Why is a 199-year-old Beethoven score causing so much controversy?

The London auction house Sotheby’s is preparing to sell a manuscript from Ludwig van Beethoven next week on 29 November, 199 years to the day he wrote out the Allegretto in B minor for a visitor in Vienna.

Beethoven

But some doubt has been cast over the auction by an eminent Beethoven scholar, Professor Barry Cooper from Manchester University, who claims the Beethoven score is not in the hand of the composer at all.
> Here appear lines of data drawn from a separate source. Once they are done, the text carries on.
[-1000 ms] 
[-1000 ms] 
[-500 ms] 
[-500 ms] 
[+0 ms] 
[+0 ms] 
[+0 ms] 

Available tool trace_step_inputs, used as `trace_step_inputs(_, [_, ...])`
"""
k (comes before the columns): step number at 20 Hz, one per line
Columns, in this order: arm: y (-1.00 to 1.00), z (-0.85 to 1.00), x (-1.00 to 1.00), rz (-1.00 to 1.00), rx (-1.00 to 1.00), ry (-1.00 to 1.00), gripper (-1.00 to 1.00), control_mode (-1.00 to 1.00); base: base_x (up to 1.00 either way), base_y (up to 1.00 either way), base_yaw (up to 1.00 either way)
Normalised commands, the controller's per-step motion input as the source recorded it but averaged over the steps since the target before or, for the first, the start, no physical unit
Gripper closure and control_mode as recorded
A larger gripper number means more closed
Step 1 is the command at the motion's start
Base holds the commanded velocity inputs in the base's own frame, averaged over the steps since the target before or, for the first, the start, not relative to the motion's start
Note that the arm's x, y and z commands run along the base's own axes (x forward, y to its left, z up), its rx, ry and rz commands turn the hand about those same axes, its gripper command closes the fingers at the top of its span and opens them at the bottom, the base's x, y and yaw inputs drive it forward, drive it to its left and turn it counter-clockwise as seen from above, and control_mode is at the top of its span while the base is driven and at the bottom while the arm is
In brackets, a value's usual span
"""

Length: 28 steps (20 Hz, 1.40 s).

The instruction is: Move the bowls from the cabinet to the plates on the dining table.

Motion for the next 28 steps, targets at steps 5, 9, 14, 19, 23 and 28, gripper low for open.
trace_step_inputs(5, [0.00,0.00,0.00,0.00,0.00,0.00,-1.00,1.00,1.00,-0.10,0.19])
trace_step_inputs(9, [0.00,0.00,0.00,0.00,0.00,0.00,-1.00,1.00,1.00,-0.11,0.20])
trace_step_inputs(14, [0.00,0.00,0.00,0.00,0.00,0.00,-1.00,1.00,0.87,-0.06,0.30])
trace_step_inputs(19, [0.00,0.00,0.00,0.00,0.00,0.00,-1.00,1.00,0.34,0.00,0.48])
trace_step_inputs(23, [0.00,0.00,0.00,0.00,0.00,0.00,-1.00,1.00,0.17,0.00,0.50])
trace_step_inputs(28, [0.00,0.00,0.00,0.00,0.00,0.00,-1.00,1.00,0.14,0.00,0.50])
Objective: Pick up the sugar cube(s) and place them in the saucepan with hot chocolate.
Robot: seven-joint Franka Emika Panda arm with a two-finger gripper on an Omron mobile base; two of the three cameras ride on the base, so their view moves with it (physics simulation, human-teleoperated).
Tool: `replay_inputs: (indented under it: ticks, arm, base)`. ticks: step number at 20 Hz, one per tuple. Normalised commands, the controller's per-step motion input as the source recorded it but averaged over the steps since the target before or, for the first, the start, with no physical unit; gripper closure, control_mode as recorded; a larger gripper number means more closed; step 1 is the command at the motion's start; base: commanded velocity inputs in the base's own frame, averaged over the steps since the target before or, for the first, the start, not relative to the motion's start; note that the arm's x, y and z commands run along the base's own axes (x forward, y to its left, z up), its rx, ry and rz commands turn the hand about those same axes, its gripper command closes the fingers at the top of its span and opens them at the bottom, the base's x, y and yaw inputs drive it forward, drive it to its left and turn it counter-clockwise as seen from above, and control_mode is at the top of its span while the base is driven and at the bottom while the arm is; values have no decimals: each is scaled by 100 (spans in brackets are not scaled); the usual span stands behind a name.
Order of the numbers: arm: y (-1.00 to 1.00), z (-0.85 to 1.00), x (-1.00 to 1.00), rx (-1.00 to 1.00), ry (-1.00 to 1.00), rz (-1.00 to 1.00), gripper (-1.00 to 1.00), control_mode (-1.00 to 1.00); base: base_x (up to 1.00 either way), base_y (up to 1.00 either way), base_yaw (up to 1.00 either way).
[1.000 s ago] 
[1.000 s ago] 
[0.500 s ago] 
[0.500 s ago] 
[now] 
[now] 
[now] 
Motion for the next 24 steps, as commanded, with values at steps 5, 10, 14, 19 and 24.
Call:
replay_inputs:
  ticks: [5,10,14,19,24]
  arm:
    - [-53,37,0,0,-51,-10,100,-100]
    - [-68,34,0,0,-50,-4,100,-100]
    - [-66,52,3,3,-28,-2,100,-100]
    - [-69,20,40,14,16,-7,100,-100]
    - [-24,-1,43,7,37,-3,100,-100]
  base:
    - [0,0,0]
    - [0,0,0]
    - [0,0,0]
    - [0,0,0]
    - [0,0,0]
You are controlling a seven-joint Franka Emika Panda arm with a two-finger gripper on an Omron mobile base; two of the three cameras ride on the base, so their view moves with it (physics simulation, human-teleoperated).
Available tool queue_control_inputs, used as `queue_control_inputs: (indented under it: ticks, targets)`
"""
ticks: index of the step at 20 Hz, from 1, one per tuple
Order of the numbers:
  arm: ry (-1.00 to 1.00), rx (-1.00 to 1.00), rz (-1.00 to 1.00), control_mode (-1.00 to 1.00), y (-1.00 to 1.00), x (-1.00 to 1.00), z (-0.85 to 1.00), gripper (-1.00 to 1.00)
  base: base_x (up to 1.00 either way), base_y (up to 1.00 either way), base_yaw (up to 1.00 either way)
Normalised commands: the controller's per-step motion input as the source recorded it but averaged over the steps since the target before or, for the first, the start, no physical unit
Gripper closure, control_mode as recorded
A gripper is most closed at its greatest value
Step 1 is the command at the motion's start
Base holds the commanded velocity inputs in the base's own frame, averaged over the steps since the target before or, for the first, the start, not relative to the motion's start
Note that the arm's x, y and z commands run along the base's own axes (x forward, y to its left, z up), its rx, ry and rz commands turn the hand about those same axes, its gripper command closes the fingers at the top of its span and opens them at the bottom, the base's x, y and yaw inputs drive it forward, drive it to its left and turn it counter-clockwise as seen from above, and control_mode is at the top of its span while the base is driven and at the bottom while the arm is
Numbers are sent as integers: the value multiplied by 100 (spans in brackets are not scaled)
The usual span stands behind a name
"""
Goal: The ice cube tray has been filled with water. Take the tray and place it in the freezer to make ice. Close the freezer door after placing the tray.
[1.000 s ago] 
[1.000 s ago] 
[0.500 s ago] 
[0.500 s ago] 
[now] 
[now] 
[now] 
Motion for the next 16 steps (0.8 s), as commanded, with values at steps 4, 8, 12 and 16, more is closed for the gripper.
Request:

Cooper has studied Beethoven’s manuscripts for around 40 years and claims the handwriting does not match his style.

Cooper contends the score of the 23 bar piece is a copy made by someone else of Beethoven’s original, which was composed on 28 November, 1817. Sotheby’s sold the original manuscript in 1999 after it was discovered in a house in Cornwall. The Allegretto was unknown prior to that discovery.

Sotheby’s disagrees with Cooper’s assessment, arguing that other experts have validated its authenticity. On its website, it notes that this is the second version of the piece written by Beethoven. It goes on to point to certain features consistent with the first version produced the day before. “Beethoven’s slightly more polished script here, compared with the Bodmer copy of the “Allegretto”, confirms that this is the later of his two autographs.  Musically identical, the two manuscripts are also physically very similar, both being written on a bifolium with an integral blank,” Sotheby’s notes.

An interesting story to follow over the coming week and find out if either side can be proven correct.